> _TASK BRIEF_
Copy out exactly each line from the line with "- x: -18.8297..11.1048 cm" through the last line of the material below.

* * * *

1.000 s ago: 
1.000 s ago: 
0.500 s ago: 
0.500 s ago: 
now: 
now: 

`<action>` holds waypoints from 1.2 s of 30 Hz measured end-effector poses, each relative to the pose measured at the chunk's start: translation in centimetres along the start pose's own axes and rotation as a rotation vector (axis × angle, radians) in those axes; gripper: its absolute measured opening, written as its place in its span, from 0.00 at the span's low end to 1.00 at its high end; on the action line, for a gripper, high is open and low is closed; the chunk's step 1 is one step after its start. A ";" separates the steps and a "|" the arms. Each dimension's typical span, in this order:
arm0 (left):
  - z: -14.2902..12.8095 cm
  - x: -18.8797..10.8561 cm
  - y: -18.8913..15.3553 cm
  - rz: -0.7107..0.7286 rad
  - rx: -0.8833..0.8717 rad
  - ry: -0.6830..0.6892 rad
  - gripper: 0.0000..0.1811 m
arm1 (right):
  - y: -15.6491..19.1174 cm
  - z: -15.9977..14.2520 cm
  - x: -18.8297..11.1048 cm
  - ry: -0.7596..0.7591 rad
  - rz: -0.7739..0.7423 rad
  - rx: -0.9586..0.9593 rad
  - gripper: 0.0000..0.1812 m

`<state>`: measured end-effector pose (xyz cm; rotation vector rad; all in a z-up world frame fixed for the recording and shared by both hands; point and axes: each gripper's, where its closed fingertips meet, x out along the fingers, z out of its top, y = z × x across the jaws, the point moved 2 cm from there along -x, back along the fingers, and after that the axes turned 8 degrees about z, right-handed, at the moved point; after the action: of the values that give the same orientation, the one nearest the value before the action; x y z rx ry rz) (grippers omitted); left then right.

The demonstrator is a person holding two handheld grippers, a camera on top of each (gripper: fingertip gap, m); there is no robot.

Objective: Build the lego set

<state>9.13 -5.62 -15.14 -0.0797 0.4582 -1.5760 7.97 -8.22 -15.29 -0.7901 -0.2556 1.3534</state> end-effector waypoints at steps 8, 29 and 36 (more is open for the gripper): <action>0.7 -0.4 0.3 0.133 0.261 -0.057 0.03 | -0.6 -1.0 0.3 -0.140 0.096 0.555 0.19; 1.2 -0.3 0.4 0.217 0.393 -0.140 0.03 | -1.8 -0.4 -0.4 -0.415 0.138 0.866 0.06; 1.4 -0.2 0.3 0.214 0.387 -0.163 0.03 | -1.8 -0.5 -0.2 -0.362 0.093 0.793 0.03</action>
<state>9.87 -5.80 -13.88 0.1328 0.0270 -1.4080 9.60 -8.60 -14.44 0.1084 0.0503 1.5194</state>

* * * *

> _FINISHED EXERCISE_
  - x: -18.8297..11.1048 cm
  - ry: -0.7596..0.7591 rad
  - rz: -0.7739..0.7423 rad
  - rx: -0.9586..0.9593 rad
  - gripper: 0.0000..0.1812 m

`<state>`: measured end-effector pose (xyz cm; rotation vector rad; all in a z-up world frame fixed for the recording and shared by both hands; point and axes: each gripper's, where its closed fingertips meet, x out along the fingers, z out of its top, y = z × x across the jaws, the point moved 2 cm from there along -x, back along the fingers, and after that the axes turned 8 degrees about z, right-handed, at the moved point; after the action: of the values that give the same orientation, the one nearest the value before the action; x y z rx ry rz) (grippers omitted); left then right.

The demonstrator is a person holding two handheld grippers, a camera on top of each (gripper: fingertip gap, m); there is no robot.

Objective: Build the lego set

<state>9.13 -5.62 -15.14 -0.0797 0.4582 -1.5760 7.97 -8.22 -15.29 -0.7901 -0.2556 1.3534</state> end-effector waypoints at steps 8, 29 and 36 (more is open for the gripper): <action>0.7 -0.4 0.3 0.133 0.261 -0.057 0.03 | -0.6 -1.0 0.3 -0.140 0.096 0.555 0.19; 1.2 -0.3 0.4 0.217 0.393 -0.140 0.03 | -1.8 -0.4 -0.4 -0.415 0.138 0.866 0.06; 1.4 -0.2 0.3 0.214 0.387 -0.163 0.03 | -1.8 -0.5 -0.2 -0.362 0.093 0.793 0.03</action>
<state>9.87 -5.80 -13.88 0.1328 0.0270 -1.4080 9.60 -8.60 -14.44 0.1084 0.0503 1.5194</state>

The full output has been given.